Sorry if this has already been asked. I was scrolling through the thread but got tired because it is so long. I understand that the string cannot touch the stops at brace height. If you are on the line and you see a shooter violating the rule, or in a OR match, what is the penalty to the archer?

Gary


----------



## theminoritydude

I would hesitate to bring penalty into the picture, I'm guessing it would be up to the judge on site to decide on a corrective measure rather than a punitive one. Unless of course the individual involved continues unabated and unwilling to comply with the rule.


----------



## limbwalker

gairsz said:


> Sorry if this has already been asked. I was scrolling through the thread but got tired because it is so long. I understand that the string cannot touch the stops at brace height. If you are on the line and you see a shooter violating the rule, or in a OR match, what is the penalty to the archer?
> 
> Gary


Whatever the judge who sees it, says it is.


----------



## archeryal

I think the issue of extra servings should not be an issue: the intent of the rule is to prevent additional help in aiming. I can't imagine this violating that principal. But those judges.. (OK, I'm one of them).
The sting cannot touch consistently touch anything other than the limb, if I recall the rule. I'd have to consult "the Bible" - we can also take a photo and pass the question up the chain of command and get a ruling, either from national or WA judges.


----------



## Falkryus

Today I shooted for the first time with Stealth Shots

ION-X
F4 Short 40#
BH at 8"
Shibuya RC 520

The Stealth Shot reduce limb vibration, but my sight at 70m went from 6 to 7 and thats something I don't really want because my sight at 90m is at 9 and I suppose that it will be at 10 and I'll have conflict with the pin sight aperture.

Anyways, I'll continue shooting the Stealth Shots for a few days and I'll post the results.


----------



## limbwalker

Thanks. We'd love to hear them from someone other than a sponsored archer.


----------



## bobnikon

Interesting that there have been a couple sets for sale already.

cheers


----------



## TargetOz

Falkryus said:


> Today I shooted for the first time with Stealth Shots
> 
> ION-X
> F4 Short 40#
> BH at 8"
> Shibuya RC 520
> 
> The Stealth Shot reduce limb vibration, but my sight at 70m went from 6 to 7 and thats something I don't really want because my sight at 90m is at 9 and I suppose that it will be at 10 and I'll have conflict with the pin sight aperture.
> 
> Anyways, I'll continue shooting the Stealth Shots for a few days and I'll post the results.

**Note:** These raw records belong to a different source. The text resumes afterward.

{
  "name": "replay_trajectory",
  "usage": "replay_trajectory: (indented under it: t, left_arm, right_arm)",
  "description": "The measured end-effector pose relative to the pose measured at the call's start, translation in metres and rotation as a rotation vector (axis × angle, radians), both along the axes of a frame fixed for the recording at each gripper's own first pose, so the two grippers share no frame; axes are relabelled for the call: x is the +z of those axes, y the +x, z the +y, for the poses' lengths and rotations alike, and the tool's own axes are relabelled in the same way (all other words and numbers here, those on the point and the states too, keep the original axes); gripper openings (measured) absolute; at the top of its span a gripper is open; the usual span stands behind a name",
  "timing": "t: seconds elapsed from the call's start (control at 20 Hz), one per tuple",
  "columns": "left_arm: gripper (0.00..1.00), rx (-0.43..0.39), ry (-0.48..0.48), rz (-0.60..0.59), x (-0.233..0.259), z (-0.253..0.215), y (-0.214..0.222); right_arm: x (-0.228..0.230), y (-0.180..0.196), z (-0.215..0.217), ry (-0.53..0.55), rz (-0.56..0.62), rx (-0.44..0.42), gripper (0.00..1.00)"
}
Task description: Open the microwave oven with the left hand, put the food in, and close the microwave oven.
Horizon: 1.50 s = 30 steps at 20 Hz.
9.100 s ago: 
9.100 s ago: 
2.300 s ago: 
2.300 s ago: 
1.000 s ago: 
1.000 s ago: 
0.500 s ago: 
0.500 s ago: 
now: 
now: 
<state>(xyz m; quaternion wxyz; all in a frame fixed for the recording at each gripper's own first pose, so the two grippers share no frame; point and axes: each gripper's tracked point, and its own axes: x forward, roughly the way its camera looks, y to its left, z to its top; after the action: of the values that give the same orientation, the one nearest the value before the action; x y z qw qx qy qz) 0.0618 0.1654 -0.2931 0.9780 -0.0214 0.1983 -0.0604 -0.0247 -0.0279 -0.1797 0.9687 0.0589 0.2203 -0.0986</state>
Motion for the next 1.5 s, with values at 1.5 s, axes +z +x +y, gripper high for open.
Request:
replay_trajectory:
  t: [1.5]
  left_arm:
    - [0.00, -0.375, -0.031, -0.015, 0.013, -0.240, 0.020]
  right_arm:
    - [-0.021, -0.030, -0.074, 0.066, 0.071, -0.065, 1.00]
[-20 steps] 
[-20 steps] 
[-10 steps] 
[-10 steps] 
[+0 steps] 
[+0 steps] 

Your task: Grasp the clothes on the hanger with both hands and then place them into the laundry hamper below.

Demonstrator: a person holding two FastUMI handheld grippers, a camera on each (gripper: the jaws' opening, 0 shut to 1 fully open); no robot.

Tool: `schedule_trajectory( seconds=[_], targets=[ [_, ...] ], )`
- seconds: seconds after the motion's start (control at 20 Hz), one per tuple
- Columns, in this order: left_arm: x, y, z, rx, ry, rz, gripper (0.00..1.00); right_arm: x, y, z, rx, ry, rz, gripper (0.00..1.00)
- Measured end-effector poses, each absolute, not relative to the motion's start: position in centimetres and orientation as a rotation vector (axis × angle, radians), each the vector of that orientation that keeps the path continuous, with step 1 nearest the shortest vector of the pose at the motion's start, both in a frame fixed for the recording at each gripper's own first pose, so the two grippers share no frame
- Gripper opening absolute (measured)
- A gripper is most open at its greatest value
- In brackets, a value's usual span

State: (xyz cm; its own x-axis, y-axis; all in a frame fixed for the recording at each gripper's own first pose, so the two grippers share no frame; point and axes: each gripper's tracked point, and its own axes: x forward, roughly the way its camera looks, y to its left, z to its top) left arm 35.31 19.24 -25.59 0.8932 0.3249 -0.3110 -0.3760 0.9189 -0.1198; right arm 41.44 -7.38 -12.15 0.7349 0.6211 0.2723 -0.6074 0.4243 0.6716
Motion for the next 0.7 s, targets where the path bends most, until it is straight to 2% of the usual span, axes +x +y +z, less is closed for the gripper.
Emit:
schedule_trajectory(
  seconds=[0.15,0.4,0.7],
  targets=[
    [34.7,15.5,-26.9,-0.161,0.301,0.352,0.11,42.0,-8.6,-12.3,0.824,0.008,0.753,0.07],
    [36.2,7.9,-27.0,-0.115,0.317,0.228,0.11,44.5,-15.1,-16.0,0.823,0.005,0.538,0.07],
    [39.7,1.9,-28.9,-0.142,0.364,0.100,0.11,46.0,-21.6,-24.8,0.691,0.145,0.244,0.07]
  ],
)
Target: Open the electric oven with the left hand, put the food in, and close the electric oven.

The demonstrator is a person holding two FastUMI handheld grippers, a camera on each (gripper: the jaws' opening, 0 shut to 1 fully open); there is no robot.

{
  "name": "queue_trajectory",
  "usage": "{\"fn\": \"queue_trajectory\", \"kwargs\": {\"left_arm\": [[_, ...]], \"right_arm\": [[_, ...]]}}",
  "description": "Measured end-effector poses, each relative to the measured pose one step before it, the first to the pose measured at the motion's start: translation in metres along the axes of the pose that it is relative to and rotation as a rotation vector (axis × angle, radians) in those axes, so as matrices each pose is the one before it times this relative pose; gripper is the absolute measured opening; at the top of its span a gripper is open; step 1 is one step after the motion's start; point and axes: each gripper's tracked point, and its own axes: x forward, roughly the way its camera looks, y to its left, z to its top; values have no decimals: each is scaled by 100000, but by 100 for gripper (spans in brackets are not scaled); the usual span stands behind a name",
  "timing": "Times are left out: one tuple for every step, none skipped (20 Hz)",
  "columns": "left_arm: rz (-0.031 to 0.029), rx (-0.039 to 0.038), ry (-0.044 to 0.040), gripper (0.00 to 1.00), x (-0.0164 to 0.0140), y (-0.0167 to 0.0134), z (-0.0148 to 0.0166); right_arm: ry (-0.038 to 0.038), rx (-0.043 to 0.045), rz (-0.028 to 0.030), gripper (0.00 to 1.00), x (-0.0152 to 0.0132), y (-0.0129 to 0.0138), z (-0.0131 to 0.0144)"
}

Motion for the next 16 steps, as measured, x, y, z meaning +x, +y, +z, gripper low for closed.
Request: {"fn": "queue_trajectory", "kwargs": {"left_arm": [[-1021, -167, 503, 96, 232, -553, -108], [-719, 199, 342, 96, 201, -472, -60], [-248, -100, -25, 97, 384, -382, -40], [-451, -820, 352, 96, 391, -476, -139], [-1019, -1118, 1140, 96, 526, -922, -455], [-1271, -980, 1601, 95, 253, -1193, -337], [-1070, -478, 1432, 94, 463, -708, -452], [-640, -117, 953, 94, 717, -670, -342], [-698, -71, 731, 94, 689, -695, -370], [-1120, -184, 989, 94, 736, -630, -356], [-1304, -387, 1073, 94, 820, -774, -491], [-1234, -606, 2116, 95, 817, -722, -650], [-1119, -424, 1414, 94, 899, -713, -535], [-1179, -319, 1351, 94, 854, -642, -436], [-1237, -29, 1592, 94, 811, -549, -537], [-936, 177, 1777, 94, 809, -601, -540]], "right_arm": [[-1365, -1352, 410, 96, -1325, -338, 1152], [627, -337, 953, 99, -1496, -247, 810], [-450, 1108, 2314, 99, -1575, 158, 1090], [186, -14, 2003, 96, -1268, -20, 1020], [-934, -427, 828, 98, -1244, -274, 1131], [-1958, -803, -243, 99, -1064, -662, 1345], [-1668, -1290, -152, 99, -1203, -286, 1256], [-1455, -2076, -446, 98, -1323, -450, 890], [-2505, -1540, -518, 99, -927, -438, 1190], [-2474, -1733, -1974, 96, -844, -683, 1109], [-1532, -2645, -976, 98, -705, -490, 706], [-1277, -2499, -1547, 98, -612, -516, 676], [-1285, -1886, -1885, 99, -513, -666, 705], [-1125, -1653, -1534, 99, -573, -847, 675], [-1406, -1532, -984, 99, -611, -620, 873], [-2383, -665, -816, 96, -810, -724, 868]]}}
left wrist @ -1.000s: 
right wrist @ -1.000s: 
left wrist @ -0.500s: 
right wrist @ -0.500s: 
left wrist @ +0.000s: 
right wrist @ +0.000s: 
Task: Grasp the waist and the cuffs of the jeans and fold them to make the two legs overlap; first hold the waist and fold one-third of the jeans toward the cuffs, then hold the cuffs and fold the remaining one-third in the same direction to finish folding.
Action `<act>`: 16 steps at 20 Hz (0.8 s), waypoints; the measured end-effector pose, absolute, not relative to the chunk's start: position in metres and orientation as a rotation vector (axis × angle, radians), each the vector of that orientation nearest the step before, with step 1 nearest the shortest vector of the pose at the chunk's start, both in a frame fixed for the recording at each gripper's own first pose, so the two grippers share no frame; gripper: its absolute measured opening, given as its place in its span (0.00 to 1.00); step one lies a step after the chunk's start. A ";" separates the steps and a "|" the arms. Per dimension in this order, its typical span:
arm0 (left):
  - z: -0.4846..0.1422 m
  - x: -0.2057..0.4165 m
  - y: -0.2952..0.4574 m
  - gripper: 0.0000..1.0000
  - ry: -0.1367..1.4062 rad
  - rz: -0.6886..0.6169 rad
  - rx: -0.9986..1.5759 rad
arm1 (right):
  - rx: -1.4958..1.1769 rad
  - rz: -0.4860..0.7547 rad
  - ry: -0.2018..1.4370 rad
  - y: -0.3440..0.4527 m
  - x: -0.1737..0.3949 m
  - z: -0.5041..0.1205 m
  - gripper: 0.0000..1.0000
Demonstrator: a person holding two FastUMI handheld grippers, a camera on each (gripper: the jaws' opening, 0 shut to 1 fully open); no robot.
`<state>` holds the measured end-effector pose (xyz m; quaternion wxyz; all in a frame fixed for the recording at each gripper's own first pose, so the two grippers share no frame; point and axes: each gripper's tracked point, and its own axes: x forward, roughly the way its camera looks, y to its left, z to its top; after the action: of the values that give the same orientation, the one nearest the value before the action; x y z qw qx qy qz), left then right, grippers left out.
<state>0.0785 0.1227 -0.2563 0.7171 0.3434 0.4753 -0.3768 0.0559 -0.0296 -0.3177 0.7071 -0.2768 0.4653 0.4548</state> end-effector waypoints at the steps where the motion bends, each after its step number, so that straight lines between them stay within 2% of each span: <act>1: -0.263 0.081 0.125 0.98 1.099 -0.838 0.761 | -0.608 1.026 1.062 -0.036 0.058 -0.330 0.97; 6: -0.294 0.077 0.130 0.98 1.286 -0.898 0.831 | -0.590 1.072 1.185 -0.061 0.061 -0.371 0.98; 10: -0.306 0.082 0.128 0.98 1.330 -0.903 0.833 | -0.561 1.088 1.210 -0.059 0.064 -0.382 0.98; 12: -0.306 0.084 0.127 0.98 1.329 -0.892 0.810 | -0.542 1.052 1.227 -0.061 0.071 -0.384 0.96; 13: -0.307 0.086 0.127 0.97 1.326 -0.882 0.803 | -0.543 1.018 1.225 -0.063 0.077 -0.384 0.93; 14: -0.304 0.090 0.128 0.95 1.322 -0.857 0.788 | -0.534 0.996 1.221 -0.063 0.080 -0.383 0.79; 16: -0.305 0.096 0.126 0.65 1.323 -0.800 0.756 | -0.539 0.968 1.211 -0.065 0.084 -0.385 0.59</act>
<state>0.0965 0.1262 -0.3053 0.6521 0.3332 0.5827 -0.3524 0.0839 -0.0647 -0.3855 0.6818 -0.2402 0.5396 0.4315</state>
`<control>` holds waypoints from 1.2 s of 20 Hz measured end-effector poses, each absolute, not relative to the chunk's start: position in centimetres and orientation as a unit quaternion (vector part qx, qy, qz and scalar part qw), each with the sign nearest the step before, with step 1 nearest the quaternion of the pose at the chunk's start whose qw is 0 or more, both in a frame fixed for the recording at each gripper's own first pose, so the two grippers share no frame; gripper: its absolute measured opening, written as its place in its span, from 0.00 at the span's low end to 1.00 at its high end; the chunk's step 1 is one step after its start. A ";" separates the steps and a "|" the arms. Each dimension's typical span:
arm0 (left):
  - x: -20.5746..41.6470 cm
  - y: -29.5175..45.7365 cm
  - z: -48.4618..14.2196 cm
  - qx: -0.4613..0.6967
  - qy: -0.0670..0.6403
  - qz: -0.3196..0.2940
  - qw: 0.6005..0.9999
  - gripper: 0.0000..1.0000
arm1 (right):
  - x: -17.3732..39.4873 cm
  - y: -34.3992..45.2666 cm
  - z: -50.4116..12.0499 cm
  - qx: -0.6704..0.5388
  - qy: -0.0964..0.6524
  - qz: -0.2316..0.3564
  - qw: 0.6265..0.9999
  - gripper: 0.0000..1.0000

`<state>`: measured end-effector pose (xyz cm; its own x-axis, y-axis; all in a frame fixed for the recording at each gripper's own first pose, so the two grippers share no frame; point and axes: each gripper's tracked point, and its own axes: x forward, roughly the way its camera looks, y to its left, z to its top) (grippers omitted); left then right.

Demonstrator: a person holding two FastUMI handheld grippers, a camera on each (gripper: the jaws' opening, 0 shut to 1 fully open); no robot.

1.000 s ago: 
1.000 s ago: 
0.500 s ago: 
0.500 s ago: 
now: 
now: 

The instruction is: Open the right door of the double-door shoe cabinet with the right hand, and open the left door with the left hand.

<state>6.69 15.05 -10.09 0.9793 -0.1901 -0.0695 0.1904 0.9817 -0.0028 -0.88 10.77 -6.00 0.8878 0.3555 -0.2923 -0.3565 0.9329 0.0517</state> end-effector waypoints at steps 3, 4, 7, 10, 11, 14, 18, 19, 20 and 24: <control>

So technically speaking the arrows are slower at 70m?


----------



## gif

bobnikon said:


> Interesting that there have been a couple sets for sale already.
> 
> cheers


That and Jake's performance in the Shanghai ranking round doesn't bode well.


----------



## Falkryus

TargetOz said:


> So technically speaking the arrows are slower at 70m?


I'm not an pro but that's what happened to me, I'll test them on friday a little bit and on saturday I'll shoot a fita.

I'll be back soon.

I must say that today I was using for the first time a AAE KSL Gold Tab and I felt a little bit weird shooting.

EDIT:

In 30m the same history, my sight went from 1 to 1.5


----------



## TargetOz

Falkryus said:


> I'm not an pro but that's what happened to me, I'll test them on friday a little bit and on saturday I'll shoot a fita.
> 
> I'll be back soon.
> 
> I must say that today I was using for the first time a AAE KSL Gold Tab and I felt a little bit weird shooting.
> 
> EDIT:
> 
> In 30m the same history, my sight went from 1 to 1.5


Ive got both aae elite and gold, just couldnt get used to the gold so I modified the elite with the Gold parts n so far so good. Looking forward to more stealth results.


----------



## Falkryus

TargetOz said:


> Ive got both aae elite and gold, just couldnt get used to the gold so I modified the elite with the Gold parts n so far so good. Looking forward to more stealth results.


I have used a AAE Elite for a year but I decide to try the Gold because of its weight, I hope it can help me when I realease with my jumping hand problem.


----------



## TomG

Falkryus said:


> I must say that today I was using for the first time a AAE KSL Gold Tab and I felt a little bit weird shooting.
> 
> EDIT:
> 
> In 30m the same history, my sight went from 1 to 1.5


The KSL gold tab has a lower shelf than the elite tab and will lower your sight marks. It happened to me last year when I made the switch.

TomG


----------



## Bob Furman

Dom_Collis said:


> Can you use it with any riser by enlignating the bolts in the back of the riser



enlignating???? No such word found....Care to elaborate?


----------



## Dom_Collis

Elongate the limb bolts in the riser and thread the stealth shot through the bolt and then back into the riser?


----------



## limbwalker

Again, when I see Brady using them in a serious competition, and he does well, then I'll take notice.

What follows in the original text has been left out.